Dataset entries
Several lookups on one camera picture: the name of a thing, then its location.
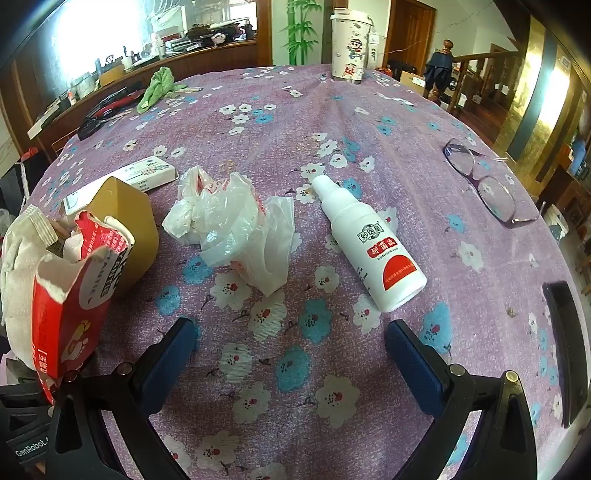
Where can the purple-framed glasses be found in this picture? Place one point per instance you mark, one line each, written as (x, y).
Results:
(475, 179)

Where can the purple floral tablecloth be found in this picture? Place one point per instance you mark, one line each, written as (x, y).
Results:
(323, 138)

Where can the wooden stair railing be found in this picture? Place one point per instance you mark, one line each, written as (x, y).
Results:
(485, 60)

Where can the white spray bottle red label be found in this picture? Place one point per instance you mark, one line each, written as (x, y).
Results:
(378, 258)

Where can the green cloth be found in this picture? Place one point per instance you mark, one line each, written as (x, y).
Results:
(154, 87)

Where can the small cardboard box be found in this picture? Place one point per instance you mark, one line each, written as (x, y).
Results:
(411, 78)

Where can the green bamboo wall decal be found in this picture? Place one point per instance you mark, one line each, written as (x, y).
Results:
(300, 32)

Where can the black phone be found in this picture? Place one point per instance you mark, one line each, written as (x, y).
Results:
(565, 350)

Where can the brown paper box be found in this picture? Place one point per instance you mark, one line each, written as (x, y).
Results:
(134, 230)

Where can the small white medicine box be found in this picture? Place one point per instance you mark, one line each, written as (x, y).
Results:
(152, 174)

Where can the wooden door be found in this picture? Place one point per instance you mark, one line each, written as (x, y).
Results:
(411, 32)

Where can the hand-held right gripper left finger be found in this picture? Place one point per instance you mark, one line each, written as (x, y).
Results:
(171, 360)

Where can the torn red white carton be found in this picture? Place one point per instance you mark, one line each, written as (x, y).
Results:
(60, 323)

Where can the white cartoon-printed tumbler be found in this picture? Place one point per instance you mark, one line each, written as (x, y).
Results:
(351, 46)

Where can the black and red tool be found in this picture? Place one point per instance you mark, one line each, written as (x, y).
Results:
(106, 110)

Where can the translucent plastic bag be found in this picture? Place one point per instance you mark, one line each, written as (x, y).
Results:
(221, 217)

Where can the large wood-framed glass pane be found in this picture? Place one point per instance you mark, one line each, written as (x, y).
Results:
(115, 23)

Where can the dark jacket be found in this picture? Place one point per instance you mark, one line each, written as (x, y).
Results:
(438, 69)

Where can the cluttered wooden counter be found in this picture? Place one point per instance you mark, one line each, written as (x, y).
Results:
(221, 57)

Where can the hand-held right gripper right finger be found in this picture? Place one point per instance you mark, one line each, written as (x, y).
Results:
(413, 364)

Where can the white paper towel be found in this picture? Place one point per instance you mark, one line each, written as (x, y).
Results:
(18, 286)

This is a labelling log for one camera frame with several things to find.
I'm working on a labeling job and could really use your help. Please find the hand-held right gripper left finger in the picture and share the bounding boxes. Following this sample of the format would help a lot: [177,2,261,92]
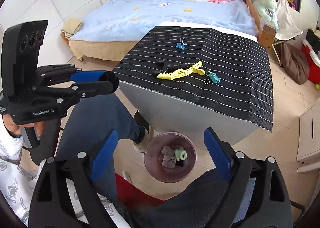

◆ **Exercise requirements**
Go through the data line by line and work out how many lines contain "purple". Give only that number.

◆ **Written answer**
2